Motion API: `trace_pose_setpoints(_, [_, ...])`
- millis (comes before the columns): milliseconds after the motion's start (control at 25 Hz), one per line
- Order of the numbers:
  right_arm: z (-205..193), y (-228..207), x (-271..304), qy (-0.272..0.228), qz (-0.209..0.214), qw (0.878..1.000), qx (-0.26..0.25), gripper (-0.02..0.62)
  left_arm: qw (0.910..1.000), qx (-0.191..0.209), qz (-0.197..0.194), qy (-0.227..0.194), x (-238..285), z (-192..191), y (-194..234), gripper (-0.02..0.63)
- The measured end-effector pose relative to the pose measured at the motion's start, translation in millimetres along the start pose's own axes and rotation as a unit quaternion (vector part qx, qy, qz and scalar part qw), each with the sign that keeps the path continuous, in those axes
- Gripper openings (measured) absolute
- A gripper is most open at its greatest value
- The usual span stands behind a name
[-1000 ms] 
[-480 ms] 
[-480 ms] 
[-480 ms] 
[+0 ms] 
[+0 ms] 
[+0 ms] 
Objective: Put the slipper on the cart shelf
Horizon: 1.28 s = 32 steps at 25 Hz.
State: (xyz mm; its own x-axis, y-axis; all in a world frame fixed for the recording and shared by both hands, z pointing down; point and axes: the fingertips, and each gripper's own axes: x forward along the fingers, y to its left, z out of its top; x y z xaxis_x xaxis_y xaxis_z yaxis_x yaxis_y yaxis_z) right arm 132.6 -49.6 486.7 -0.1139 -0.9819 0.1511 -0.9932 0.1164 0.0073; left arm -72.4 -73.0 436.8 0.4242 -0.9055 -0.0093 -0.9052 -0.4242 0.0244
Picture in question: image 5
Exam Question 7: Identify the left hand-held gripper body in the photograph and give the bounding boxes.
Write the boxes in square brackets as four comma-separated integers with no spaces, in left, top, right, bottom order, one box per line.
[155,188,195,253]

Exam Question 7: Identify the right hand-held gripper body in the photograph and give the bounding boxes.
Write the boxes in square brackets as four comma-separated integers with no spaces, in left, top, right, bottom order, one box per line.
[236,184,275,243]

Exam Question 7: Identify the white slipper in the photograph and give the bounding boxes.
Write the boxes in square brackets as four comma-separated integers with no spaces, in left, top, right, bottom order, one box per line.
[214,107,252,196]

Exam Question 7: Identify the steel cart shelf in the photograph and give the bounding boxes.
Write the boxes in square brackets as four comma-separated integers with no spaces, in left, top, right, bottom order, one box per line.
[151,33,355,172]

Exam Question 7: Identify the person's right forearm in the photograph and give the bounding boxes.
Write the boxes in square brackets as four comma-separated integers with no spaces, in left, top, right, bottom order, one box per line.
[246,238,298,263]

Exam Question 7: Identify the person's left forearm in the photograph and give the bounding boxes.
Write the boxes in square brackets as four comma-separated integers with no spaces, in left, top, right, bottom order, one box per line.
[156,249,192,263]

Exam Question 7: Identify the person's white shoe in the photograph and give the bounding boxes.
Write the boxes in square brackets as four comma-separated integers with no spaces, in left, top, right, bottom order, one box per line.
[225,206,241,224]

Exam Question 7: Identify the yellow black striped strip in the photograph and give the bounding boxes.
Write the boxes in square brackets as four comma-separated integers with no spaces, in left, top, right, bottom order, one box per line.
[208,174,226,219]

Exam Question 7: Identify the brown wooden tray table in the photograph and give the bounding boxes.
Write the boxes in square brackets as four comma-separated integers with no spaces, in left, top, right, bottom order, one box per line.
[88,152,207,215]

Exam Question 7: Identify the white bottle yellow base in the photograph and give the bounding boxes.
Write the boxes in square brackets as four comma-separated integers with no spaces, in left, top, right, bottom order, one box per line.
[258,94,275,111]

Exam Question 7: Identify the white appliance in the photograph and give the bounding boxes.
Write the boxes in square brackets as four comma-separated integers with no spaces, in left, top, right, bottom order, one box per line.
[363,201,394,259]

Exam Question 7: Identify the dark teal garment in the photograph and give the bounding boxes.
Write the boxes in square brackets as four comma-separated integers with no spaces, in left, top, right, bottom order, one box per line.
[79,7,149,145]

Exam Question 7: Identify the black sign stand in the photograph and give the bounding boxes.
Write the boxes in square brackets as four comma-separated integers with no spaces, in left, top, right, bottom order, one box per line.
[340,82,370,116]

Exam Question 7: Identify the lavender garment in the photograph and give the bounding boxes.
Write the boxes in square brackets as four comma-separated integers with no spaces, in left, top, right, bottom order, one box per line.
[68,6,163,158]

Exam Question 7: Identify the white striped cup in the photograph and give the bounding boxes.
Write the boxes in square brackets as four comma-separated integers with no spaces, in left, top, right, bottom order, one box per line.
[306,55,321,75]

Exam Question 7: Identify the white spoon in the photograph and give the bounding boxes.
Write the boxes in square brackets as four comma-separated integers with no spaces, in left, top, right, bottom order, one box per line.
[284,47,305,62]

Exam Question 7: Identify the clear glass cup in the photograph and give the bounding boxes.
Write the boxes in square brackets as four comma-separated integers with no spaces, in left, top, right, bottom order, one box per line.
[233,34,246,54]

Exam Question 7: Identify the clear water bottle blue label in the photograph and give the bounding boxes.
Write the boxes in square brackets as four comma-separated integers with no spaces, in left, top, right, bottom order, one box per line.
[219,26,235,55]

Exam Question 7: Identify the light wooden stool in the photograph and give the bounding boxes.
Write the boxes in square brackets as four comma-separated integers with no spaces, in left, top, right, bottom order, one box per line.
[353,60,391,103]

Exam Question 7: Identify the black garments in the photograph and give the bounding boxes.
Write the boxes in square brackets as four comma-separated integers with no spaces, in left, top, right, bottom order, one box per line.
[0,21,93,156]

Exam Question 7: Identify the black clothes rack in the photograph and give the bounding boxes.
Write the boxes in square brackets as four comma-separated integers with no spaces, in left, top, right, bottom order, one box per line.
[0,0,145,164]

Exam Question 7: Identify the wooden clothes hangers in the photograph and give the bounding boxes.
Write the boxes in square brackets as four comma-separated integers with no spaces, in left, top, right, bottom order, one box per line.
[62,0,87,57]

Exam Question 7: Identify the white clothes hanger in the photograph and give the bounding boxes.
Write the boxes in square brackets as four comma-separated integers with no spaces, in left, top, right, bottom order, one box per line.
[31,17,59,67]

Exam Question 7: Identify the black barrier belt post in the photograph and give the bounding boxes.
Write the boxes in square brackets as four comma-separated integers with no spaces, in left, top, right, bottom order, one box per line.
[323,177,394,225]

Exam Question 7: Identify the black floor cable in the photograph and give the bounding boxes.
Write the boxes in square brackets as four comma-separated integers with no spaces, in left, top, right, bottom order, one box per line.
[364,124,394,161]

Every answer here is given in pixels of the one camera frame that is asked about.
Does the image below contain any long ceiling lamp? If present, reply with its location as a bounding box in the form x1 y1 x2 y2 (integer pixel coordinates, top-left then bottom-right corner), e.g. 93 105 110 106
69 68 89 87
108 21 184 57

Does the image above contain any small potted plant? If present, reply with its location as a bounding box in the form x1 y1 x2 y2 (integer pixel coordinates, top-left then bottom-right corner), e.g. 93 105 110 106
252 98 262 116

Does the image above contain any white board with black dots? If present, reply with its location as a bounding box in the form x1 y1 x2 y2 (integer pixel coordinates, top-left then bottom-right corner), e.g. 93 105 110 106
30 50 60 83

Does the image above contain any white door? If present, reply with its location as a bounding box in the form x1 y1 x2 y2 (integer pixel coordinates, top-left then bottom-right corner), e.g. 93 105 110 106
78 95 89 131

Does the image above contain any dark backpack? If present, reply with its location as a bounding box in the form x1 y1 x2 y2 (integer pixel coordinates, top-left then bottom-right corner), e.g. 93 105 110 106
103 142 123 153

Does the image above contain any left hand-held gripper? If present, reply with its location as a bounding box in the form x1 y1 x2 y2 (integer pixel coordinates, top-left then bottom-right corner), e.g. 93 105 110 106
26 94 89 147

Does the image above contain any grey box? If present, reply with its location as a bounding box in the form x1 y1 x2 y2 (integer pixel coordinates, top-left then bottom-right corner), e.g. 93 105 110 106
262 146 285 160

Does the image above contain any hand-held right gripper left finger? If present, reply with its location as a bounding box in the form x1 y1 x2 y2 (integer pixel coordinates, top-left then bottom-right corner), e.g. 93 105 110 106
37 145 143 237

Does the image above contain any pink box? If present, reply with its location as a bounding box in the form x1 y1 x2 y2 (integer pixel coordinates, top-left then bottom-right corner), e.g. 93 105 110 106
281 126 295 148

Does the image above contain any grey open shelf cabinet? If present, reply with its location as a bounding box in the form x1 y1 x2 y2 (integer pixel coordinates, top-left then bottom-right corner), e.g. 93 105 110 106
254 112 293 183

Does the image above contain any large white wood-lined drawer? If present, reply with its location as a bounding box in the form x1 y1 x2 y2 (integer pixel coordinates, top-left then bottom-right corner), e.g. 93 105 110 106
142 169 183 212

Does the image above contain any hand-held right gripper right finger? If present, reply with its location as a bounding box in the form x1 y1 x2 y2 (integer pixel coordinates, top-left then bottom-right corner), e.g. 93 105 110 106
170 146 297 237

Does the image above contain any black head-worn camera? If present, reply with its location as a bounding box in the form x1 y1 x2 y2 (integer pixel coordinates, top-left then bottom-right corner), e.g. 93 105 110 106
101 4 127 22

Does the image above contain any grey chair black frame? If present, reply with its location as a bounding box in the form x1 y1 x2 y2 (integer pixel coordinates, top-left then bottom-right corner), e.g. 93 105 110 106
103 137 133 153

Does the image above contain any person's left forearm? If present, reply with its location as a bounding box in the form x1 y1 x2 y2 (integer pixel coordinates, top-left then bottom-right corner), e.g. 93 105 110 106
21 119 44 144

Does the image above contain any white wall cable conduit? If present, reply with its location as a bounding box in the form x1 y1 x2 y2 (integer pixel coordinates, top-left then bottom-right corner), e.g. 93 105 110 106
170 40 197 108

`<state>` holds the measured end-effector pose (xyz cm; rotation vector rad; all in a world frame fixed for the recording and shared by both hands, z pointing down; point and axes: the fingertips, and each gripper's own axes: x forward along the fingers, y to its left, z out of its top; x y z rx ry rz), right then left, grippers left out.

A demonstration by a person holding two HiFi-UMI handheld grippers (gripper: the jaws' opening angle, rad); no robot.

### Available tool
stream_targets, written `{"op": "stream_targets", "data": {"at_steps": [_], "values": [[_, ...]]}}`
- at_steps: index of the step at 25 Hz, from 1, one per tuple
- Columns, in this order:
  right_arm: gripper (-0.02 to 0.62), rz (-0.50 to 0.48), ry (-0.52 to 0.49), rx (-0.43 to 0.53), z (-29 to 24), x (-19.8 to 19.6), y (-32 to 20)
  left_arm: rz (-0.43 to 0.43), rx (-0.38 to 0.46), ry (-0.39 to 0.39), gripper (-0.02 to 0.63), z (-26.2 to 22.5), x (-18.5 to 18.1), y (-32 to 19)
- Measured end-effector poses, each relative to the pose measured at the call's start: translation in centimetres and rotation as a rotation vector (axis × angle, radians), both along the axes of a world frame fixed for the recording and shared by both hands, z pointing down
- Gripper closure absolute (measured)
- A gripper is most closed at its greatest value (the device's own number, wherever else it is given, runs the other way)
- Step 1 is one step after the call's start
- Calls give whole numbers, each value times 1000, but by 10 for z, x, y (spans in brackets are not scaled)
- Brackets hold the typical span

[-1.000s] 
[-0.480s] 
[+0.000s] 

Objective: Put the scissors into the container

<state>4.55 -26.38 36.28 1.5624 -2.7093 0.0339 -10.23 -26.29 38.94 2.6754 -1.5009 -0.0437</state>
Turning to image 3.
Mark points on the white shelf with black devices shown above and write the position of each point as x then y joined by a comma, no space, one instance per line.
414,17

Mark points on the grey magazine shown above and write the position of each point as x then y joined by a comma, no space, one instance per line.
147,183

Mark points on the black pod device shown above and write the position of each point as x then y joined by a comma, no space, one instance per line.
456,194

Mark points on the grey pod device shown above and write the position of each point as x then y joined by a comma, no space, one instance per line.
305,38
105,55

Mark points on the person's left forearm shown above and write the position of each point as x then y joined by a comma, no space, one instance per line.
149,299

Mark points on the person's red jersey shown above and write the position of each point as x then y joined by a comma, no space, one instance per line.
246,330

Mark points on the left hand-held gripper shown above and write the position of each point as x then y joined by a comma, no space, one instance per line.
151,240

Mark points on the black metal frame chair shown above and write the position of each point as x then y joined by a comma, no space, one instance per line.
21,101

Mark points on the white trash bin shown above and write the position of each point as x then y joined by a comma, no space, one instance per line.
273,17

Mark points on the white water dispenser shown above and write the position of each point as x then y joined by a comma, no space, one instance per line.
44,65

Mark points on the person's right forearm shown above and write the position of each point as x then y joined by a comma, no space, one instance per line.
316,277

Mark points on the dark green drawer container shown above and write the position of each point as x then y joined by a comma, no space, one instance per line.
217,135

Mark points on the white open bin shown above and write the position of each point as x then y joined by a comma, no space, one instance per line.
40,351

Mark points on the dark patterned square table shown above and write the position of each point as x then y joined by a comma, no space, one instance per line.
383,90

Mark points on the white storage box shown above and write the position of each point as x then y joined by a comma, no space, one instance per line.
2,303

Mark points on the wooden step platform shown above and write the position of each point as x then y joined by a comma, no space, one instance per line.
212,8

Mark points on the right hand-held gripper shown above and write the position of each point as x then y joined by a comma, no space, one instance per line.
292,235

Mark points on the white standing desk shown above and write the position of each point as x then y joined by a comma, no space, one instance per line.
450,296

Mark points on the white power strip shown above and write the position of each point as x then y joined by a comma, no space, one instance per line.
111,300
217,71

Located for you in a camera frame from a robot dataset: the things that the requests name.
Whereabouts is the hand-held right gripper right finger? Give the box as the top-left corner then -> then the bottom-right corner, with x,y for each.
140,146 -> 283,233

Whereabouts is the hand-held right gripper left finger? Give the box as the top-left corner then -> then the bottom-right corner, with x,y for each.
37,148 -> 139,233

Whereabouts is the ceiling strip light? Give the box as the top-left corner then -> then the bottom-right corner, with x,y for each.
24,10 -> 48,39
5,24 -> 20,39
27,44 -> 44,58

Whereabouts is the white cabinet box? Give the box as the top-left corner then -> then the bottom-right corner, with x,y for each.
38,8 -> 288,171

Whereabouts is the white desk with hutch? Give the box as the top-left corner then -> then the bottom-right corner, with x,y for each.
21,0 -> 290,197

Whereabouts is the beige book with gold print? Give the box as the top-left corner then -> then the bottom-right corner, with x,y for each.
------------------------------------------------
__What the task requires__: Tell how many lines of the listing contain the string "clear", giving the number without any other words.

__Solution for this task__: 2